[[ Study material, beginning ]]

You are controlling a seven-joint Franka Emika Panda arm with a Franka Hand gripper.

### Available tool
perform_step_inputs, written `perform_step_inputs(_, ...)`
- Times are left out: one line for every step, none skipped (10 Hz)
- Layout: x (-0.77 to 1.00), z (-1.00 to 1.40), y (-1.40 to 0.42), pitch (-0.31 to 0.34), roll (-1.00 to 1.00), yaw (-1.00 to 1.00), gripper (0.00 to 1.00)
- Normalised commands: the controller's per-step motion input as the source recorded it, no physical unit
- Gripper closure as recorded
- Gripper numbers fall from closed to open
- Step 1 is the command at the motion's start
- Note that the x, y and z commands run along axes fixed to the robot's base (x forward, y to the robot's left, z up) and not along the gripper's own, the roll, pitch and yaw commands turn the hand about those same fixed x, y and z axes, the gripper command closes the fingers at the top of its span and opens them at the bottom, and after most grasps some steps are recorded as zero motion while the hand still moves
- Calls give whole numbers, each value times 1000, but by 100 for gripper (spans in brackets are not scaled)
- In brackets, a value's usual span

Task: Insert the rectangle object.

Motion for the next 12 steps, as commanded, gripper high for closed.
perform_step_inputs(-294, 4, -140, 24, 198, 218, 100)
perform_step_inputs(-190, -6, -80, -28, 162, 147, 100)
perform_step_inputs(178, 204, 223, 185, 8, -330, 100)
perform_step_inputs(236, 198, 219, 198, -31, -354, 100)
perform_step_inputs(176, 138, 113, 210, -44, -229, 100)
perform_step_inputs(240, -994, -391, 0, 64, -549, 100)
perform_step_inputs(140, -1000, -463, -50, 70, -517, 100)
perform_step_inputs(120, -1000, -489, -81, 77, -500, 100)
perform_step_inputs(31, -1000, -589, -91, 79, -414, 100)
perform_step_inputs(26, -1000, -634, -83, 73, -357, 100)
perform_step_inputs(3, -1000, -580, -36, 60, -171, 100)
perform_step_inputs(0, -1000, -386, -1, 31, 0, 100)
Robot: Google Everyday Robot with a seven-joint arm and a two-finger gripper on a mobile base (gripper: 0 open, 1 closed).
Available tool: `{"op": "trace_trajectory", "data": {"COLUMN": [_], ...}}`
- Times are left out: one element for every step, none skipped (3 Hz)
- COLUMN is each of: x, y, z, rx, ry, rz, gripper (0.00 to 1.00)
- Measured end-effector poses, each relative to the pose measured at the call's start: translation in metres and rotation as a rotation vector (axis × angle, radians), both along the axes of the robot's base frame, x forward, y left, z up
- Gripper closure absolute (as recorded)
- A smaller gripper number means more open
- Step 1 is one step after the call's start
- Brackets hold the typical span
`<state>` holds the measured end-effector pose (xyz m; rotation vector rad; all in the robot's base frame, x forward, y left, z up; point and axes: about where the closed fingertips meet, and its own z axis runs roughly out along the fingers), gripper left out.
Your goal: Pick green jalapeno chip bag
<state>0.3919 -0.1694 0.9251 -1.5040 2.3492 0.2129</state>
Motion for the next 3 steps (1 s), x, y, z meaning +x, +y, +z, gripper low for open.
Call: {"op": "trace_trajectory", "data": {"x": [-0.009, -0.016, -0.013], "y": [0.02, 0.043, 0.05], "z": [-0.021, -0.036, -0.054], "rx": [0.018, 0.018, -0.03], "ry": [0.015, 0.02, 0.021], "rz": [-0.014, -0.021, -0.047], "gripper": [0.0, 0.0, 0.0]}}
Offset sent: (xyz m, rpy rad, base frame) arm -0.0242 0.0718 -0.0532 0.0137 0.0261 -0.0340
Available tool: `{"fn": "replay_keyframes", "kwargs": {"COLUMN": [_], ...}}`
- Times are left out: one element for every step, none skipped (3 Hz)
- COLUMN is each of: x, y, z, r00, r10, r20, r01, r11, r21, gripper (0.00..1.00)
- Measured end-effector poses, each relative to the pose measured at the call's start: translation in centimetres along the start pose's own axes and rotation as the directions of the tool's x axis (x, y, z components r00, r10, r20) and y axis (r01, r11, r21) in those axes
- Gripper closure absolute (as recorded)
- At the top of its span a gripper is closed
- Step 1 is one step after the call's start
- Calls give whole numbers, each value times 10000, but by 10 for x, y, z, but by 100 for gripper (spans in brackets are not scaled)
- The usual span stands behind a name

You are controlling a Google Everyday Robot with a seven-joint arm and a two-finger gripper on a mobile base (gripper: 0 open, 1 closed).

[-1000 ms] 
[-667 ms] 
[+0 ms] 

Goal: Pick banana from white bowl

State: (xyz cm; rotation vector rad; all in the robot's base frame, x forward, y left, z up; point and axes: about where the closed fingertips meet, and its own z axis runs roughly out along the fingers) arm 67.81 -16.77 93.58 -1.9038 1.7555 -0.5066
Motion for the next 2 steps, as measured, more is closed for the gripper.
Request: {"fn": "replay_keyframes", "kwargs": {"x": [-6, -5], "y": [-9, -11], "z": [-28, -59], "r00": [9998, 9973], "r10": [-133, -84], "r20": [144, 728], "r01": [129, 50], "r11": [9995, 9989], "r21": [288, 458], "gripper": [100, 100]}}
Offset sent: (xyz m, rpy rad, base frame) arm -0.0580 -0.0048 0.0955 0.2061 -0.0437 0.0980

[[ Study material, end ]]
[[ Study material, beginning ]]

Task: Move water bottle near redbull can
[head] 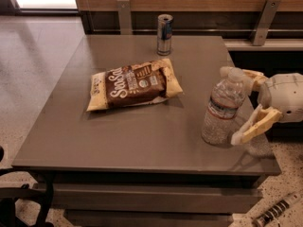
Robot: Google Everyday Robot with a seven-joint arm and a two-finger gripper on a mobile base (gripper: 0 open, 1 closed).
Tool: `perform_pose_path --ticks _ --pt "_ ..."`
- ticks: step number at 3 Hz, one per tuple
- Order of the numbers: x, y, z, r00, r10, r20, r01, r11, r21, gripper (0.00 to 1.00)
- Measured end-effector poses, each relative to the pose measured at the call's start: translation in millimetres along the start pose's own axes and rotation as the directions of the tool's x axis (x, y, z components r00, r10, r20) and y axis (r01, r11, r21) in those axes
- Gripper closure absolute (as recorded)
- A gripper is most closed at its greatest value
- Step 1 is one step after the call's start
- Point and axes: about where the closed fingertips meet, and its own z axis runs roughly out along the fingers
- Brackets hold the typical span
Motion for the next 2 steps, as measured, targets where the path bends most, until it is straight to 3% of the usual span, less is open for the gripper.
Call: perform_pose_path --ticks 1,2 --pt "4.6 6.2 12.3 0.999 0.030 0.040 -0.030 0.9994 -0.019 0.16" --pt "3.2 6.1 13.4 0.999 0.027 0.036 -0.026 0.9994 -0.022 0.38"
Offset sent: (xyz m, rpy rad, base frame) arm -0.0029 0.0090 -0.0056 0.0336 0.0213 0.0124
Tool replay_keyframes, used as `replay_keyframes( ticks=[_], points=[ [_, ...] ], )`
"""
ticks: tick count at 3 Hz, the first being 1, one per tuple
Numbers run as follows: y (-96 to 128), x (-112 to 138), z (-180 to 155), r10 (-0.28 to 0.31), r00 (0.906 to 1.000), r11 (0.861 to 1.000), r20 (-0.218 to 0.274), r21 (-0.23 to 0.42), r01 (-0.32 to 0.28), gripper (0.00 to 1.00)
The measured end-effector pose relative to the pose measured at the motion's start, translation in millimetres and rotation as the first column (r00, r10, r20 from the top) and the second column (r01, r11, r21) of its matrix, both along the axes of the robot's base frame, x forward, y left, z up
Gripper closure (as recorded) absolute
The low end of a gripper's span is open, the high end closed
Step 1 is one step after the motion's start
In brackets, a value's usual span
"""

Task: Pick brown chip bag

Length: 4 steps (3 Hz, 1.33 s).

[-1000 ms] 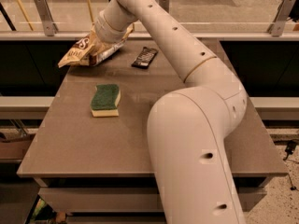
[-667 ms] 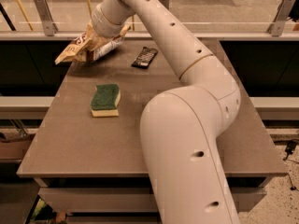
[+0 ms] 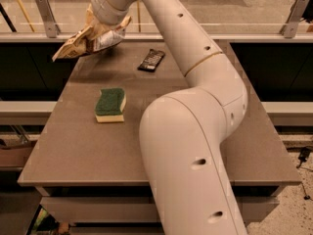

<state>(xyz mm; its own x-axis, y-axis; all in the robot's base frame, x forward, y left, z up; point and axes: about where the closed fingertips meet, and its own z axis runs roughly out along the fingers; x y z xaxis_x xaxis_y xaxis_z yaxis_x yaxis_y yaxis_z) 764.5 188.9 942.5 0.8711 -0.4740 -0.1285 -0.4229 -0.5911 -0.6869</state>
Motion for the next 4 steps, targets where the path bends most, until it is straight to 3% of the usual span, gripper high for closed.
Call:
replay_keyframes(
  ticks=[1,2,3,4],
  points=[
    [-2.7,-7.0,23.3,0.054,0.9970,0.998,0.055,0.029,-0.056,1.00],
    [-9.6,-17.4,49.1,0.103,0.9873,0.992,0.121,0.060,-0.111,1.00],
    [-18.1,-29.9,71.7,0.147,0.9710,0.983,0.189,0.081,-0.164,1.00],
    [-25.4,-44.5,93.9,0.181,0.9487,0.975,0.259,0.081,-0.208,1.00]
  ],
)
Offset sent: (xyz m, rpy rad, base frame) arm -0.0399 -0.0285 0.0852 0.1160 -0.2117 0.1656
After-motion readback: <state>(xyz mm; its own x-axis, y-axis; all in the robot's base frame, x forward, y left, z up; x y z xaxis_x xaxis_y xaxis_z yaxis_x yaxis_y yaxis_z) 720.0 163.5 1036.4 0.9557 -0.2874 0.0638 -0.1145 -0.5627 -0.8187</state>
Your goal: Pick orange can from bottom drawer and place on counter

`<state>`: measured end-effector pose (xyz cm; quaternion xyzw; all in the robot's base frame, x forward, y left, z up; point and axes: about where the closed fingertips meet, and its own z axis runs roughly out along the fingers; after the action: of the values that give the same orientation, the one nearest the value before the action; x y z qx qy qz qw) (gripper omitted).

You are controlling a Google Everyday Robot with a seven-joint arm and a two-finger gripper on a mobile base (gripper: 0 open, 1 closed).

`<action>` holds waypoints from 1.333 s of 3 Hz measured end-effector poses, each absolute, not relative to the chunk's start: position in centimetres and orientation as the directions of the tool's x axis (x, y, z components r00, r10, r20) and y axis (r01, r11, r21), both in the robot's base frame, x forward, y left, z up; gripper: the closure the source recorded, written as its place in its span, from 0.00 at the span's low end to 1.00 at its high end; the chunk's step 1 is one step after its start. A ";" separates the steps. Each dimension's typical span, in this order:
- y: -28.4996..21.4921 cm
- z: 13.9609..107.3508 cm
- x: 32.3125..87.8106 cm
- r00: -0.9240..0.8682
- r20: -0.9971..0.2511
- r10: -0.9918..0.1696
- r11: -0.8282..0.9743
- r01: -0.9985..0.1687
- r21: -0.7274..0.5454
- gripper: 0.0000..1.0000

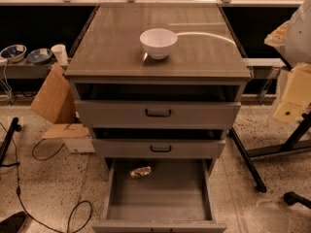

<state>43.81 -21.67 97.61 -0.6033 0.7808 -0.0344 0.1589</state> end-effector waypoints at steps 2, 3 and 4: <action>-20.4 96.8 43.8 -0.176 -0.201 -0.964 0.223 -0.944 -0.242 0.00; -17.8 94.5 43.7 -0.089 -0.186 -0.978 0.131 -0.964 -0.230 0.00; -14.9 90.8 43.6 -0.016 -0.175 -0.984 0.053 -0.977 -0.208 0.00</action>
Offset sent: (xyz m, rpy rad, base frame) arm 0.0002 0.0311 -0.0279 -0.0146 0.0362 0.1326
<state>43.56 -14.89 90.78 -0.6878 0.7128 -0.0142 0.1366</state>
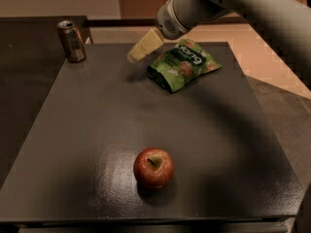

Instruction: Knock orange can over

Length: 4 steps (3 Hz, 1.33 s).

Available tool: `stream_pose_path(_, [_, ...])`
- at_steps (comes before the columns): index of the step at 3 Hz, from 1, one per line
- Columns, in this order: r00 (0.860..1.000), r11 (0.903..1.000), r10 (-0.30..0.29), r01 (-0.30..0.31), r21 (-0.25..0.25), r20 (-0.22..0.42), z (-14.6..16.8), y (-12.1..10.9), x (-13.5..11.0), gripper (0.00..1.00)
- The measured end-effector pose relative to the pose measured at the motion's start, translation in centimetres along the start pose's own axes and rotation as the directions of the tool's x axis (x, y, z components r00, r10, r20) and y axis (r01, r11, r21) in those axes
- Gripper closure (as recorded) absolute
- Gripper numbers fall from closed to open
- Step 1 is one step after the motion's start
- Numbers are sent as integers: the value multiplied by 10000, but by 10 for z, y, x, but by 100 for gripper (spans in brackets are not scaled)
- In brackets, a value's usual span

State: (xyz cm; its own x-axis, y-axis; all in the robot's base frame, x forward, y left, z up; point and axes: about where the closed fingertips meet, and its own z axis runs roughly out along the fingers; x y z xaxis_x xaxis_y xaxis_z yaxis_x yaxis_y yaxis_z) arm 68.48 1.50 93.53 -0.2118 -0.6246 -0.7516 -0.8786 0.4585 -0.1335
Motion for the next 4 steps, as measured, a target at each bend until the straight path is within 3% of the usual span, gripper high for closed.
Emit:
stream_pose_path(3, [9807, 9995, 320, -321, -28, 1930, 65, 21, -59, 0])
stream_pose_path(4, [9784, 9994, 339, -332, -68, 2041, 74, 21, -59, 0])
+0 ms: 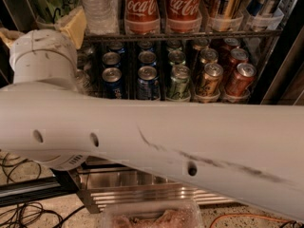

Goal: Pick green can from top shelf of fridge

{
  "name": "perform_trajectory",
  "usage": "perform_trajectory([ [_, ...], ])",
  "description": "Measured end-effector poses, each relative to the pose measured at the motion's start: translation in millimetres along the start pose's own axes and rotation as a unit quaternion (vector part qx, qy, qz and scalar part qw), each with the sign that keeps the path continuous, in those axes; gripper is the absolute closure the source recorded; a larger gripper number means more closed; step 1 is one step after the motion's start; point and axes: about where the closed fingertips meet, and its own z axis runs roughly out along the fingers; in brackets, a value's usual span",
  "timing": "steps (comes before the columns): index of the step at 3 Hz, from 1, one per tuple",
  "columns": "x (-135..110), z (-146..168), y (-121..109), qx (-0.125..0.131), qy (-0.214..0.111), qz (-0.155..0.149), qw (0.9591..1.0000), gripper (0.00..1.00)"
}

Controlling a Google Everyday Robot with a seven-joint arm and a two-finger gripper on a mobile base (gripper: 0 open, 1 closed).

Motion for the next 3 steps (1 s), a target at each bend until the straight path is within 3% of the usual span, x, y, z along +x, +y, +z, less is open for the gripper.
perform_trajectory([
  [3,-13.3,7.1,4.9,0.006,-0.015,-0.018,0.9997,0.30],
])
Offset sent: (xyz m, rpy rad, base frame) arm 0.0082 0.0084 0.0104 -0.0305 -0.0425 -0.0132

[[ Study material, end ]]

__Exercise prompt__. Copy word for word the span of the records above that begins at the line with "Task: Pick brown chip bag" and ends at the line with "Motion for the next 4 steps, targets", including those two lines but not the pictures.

__Response__.
Task: Pick brown chip bag

Length: 4 steps (3 Hz, 1.33 s).

[-1000 ms] 
[-667 ms] 
[+0 ms] 

<state>(xyz mm; its own x-axis, y-axis; all in the robot's base frame, x forward, y left, z up; point and axes: about where the closed fingertips meet, and its own z axis runs roughly out along the fingers; x y z xaxis_x xaxis_y xaxis_z yaxis_x yaxis_y yaxis_z) 764.5 188.9 942.5 0.8711 -0.4740 -0.1285 -0.4229 -0.5911 -0.6869</state>
Motion for the next 4 steps, targets where the path bends most, until it is straight to 3% of the usual span, gripper high for closed.

There is no more to this output.